Just like the muscles in the human body, the SMA coils can only contract and relax: it’s the structure of the body of the robot – the origami “joints” – that translates those contractions into specific movements. To demonstrate this capability, the team built a small robotic arm capable of bending to the left and right, as well as opening and closing a gripper around an object. The arm is constructed with a special origami-like pattern to permit it to bend when force is applied, and two SMA coils deliver that force when activated while a third coil pulls the gripper open. By changing the frequency of the magnetic field generated by the external coil, the team was able to control the robot’s bending and gripping motions independently.
There are many applications for this kind of minimalist robotic technology; for example, rather than having an uncomfortable endoscope put down their throat to assist a doctor with surgery, a patient could just swallow a micro-robot that could move around and perform simple tasks, like holding tissue or filming, powered by a coil outside their body. Using a much larger source coil – on the order of yards in diameter – could enable wireless, battery-free communication between multiple “smart” objects in an entire home. The team built a variety of robots – from a quarter-sized flat tetrahedral robot to a hand-sized ship robot made of folded paper – to show that their technology can accommodate a variety of circuit designs and successfully scale for devices large and small. “There is still room for miniaturization. We don’t think we went to the limit of how small these can be, and we’re excited to further develop our designs for biomedical applications,” Boyvat says.

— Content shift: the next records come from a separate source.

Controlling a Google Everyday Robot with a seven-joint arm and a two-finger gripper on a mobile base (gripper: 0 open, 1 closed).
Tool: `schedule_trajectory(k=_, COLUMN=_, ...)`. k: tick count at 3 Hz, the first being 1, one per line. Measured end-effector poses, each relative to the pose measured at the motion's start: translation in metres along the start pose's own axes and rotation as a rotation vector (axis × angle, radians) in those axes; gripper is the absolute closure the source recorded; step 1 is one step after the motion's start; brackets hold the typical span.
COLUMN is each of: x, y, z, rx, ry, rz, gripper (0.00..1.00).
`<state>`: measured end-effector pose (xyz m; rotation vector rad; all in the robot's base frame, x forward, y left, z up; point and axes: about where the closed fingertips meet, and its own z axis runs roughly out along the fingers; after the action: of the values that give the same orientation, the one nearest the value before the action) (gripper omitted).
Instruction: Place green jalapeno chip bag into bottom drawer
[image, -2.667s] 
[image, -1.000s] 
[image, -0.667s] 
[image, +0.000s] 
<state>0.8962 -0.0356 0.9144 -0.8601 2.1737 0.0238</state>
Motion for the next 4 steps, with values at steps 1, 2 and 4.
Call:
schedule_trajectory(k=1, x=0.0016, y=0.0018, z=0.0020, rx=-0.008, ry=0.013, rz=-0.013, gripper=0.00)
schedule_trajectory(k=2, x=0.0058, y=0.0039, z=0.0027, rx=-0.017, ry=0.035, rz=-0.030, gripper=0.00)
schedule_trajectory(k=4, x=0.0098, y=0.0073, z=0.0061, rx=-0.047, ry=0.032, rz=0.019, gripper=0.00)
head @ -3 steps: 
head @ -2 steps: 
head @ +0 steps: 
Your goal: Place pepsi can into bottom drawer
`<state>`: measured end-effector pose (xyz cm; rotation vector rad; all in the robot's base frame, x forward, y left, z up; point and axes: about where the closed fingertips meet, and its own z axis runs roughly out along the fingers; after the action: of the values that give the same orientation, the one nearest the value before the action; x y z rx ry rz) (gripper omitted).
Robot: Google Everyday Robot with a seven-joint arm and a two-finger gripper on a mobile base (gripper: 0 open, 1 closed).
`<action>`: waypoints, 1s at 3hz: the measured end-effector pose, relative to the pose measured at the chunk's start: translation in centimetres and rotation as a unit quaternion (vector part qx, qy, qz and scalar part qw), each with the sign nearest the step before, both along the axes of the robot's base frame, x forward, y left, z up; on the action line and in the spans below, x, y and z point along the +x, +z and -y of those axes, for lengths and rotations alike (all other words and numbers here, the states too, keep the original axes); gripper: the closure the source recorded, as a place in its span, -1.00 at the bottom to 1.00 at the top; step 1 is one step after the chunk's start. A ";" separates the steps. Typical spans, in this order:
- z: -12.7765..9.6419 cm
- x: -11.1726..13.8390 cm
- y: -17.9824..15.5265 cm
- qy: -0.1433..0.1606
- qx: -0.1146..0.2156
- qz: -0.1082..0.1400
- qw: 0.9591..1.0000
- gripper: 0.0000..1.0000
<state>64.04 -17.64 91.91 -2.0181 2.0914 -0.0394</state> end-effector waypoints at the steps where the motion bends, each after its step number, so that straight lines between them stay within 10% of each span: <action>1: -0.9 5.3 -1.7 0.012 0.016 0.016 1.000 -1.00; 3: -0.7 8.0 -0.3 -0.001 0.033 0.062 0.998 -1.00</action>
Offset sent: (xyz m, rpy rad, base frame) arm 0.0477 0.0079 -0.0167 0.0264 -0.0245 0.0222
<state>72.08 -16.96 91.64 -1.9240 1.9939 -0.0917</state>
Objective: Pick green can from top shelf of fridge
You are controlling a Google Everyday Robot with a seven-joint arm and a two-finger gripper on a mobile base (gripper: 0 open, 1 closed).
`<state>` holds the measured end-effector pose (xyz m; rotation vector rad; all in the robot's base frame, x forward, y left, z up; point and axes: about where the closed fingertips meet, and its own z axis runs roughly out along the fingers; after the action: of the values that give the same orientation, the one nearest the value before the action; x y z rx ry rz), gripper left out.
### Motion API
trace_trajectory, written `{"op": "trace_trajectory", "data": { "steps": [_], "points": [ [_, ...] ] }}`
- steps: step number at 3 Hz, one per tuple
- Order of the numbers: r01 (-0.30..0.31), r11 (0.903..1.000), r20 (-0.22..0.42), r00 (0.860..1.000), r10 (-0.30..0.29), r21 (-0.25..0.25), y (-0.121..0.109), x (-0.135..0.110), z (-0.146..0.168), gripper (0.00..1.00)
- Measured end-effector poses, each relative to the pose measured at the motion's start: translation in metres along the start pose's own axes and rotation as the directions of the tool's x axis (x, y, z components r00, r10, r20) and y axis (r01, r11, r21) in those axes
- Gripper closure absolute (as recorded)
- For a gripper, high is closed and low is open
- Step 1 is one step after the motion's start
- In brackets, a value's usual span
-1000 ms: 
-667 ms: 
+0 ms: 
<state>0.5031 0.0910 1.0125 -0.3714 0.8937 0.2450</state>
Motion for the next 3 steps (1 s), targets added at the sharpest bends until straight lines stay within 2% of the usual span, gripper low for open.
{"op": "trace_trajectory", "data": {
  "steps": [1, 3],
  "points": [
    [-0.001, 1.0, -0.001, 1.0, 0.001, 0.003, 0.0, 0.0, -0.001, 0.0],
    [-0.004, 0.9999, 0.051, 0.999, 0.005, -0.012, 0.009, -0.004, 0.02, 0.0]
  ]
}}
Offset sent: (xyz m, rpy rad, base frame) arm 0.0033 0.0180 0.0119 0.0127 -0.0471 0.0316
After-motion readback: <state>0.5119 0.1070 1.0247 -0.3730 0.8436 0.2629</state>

“When people make micro-robots, the question is always asked, ‘How can you put a battery on a robot that small?’ This technology gives a great answer to that question by turning it on its head: you don’t need to put a battery on it, you can power it in a different way,” says corresponding author Rob Wood, Ph.D., a Core Faculty member at the Wyss Institute who co-leads its Bioinspired Robotics Platform and the Charles River Professor of Engineering and Applied Sciences at SEAS.
“Medical devices today are commonly limited by the size of the batteries that power them, whereas these remotely powered origami robots can break through that size barrier and potentially offer entirely new, minimally invasive approaches for medicine and surgery in the future,” says Wyss Founding Director Donald Ingber, who is also the Judah Folkman Professor of Vascular Biology at Harvard Medical School and the Vascular Biology Program at Boston Children’s Hospital, as well as a Professor of Bioengineering at Harvard’s School of Engineering and Applied Sciences.
This work was supported by the National Science Foundation award No. CCF-1138967, the ARL DURIP program award No. W911NF-13-1-0311, and the Early Postdoc Mobility Fellowship from the Swiss National Science Foundation.